§ WORK TO COMPLETE
Could you print all of the data below again, exactly?

§ SOURCE DATA
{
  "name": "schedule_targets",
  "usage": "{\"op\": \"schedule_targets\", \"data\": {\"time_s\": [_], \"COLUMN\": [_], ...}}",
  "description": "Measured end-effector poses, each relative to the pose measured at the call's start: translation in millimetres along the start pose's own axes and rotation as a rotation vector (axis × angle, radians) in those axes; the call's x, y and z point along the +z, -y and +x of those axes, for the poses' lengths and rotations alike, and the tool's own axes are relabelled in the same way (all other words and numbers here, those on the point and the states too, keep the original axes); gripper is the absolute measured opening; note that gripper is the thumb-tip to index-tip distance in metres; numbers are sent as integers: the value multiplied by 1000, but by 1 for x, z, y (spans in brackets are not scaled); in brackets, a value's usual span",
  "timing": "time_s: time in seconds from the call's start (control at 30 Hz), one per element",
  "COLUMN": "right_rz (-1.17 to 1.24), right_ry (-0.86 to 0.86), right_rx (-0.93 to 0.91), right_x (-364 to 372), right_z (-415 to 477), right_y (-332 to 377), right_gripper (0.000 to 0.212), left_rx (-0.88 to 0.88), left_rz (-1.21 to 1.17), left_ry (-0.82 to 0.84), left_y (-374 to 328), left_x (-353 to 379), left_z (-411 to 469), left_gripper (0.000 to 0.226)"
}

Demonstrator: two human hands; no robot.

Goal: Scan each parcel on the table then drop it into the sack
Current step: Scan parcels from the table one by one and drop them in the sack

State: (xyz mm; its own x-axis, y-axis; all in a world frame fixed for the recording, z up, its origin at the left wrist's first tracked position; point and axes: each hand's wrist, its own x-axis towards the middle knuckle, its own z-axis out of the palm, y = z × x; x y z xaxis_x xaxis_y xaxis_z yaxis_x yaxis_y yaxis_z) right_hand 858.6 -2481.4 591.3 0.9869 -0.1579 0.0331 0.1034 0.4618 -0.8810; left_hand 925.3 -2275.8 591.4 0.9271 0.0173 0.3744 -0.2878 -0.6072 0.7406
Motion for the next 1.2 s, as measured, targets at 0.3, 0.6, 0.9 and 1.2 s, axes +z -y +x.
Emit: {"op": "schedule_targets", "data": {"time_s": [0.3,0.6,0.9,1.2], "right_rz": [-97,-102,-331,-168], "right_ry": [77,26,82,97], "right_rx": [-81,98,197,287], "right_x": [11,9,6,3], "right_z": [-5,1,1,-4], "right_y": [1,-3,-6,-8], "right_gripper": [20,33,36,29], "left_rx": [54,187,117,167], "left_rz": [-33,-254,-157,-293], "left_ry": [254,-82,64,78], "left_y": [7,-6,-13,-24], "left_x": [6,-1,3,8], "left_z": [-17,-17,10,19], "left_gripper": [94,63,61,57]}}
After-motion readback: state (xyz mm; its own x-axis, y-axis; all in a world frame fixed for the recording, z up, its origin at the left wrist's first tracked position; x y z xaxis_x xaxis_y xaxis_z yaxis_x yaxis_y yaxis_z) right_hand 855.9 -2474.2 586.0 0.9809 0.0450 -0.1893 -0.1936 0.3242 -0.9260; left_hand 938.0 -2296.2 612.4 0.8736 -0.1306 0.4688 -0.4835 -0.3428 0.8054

§ RESPONSE TO THE TASK
{
  "name": "schedule_targets",
  "usage": "{\"op\": \"schedule_targets\", \"data\": {\"time_s\": [_], \"COLUMN\": [_], ...}}",
  "description": "Measured end-effector poses, each relative to the pose measured at the call's start: translation in millimetres along the start pose's own axes and rotation as a rotation vector (axis × angle, radians) in those axes; the call's x, y and z point along the +z, -y and +x of those axes, for the poses' lengths and rotations alike, and the tool's own axes are relabelled in the same way (all other words and numbers here, those on the point and the states too, keep the original axes); gripper is the absolute measured opening; note that gripper is the thumb-tip to index-tip distance in metres; numbers are sent as integers: the value multiplied by 1000, but by 1 for x, z, y (spans in brackets are not scaled); in brackets, a value's usual span",
  "timing": "time_s: time in seconds from the call's start (control at 30 Hz), one per element",
  "COLUMN": "right_rz (-1.17 to 1.24), right_ry (-0.86 to 0.86), right_rx (-0.93 to 0.91), right_x (-364 to 372), right_z (-415 to 477), right_y (-332 to 377), right_gripper (0.000 to 0.212), left_rx (-0.88 to 0.88), left_rz (-1.21 to 1.17), left_ry (-0.82 to 0.84), left_y (-374 to 328), left_x (-353 to 379), left_z (-411 to 469), left_gripper (0.000 to 0.226)"
}

Demonstrator: two human hands; no robot.

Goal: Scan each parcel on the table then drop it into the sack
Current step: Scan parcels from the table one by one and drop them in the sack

State: (xyz mm; its own x-axis, y-axis; all in a world frame fixed for the recording, z up, its origin at the left wrist's first tracked position; point and axes: each hand's wrist, its own x-axis towards the middle knuckle, its own z-axis out of the palm, y = z × x; x y z xaxis_x xaxis_y xaxis_z yaxis_x yaxis_y yaxis_z) right_hand 858.6 -2481.4 591.3 0.9869 -0.1579 0.0331 0.1034 0.4618 -0.8810; left_hand 925.3 -2275.8 591.4 0.9271 0.0173 0.3744 -0.2878 -0.6072 0.7406
Motion for the next 1.2 s, as measured, targets at 0.3, 0.6, 0.9 and 1.2 s, axes +z -y +x.
Emit: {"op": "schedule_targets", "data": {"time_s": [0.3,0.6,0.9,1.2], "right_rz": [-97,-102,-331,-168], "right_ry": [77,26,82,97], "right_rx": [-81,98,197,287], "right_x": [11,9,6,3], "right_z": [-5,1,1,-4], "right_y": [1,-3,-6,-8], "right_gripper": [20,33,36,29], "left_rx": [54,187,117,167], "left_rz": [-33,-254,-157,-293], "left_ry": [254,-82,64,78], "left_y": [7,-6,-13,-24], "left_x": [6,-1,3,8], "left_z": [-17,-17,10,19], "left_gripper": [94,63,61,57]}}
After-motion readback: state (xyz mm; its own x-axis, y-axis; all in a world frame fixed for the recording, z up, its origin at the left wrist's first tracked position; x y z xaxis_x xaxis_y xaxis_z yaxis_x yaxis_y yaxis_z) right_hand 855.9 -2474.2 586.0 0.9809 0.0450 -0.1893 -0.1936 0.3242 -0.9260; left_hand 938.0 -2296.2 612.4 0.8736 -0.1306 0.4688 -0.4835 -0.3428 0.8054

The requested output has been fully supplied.